- WHAT TO PRODUCE
Beginning with the line that has "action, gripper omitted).", please write out the remaining lines of the material exactly, the last one included.

+ + +

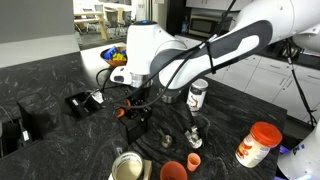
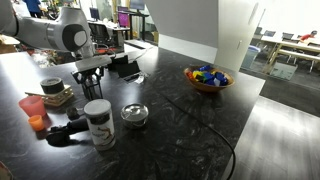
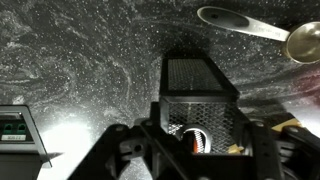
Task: Move the pen holder to the right
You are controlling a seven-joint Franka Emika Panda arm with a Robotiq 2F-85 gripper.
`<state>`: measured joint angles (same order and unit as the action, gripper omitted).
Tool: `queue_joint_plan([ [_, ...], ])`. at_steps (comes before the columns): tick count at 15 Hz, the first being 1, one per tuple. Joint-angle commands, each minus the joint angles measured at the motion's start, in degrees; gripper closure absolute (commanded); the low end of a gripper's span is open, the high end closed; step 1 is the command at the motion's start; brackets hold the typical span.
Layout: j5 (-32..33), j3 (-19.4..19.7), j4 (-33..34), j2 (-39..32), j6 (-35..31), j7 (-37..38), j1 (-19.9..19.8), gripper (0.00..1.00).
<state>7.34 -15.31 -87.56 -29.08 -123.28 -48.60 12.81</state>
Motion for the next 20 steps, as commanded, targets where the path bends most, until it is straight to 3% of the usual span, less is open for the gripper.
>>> queue_joint_plan([
  [1,-1.2,0.3,0.7,0.7,0.7,1.0,-0.7,0.60],
  [9,-3.3,1.9,1.9,3.9,3.6,8.7,-3.0,0.60],
  [12,-2.7,3.5,0.6,6.1,5.5,15.5,-3.2,0.60],
  [20,-1.4,7.0,-6.6,11.6,2.2,39.0,-2.7,0.60],
])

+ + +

- FINISHED EXERCISE
`<state>`: measured joint angles (same order and unit as the action, gripper omitted).
Tool: `queue_joint_plan([ [_, ...], ])`. at_steps (comes before the columns): tick count at 15 Hz, the first being 1, one per tuple. Joint-angle commands, each minus the joint angles measured at the motion's start, in degrees; gripper closure absolute (commanded); the low end of a gripper's span is open, the high end closed; step 1 is the command at the motion's start; brackets hold the typical span.
Layout: j5 (-32..33), j3 (-19.4..19.7), j4 (-33..34), j2 (-39..32), j6 (-35..31), j7 (-37..38), j1 (-19.9..19.8), gripper (0.00..1.00).
<state>7.34 -15.31 -87.56 -29.08 -123.28 -48.60 12.81</state>
Motion for the next 20 steps, as commanded, targets where the path bends most, until it is straight to 3% of the usual span, less is open for the gripper.
>>> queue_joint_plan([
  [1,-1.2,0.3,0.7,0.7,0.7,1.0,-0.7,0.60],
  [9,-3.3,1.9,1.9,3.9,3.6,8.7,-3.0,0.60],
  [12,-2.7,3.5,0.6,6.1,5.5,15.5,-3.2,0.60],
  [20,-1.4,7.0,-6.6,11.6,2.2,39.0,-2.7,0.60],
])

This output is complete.